Une cytométrie en flux peut être utilisée pour détecter la progression d’un FL en une B-ALL. La détection dépend de la capacité de la cytométrie en flux à différentier les deux populations de cellules malignes.
Références
[1] Ciobanu A, Stanca O, Triantafyllidis I, and Lupu A. (2013): Indolent Lymphoma: Diagnosis and Prognosis in Medical Practice. Maedica; 8(4): 338–342.
[2] Swerdlow S et al. (2017): WHO Classification Of Tumours Of Haematopoetic And Lymphoid Tissues. 4th ed. Lyon: IARC, pp. 266–268.

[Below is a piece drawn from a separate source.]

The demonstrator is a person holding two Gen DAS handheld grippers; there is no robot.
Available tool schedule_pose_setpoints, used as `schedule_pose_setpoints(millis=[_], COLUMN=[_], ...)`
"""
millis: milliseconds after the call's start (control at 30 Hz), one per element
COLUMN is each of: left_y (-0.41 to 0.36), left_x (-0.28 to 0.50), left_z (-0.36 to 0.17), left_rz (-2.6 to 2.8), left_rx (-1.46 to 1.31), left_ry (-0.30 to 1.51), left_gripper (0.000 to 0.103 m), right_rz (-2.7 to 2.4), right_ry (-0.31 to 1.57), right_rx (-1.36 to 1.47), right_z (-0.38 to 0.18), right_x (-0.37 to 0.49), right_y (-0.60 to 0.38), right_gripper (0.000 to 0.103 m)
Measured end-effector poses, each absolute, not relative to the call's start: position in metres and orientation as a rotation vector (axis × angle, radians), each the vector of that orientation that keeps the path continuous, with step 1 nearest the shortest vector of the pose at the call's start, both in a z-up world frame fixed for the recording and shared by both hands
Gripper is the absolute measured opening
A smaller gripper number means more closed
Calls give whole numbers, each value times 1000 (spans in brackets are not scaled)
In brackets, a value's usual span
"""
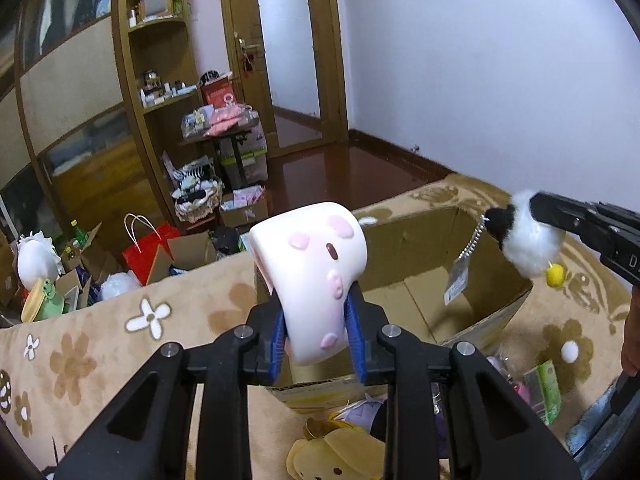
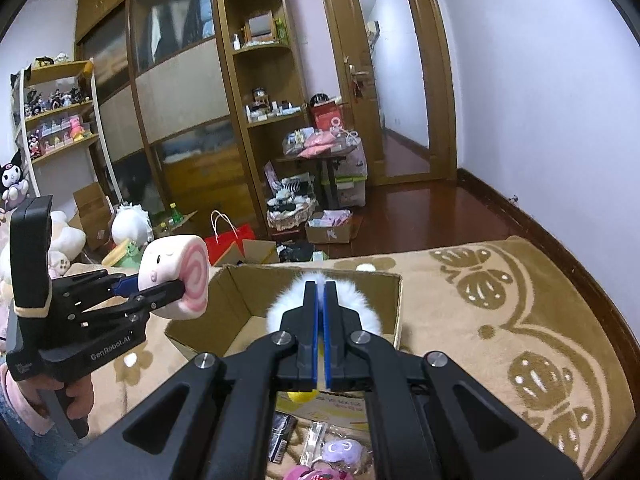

[3] Morley NJ, Evans LS, Goepel J, and Hancock BW. (2008): Transformed follicular lymphoma: The 25-year experience of a UK provincial lymphoma treatment centre.
[4] Woodhead L and Stevens M. Haematology Department, Royal Hallamshire Hospital, Sheffield Teaching Hospitals NHS Foundation Trust. (2021): Comparing antibody expression and staining intensity between BD FACSCanto II and Sysmex XF-1600 in follicular lymphoma progressing to B-lymphoblastic leukaemia/lymphoma.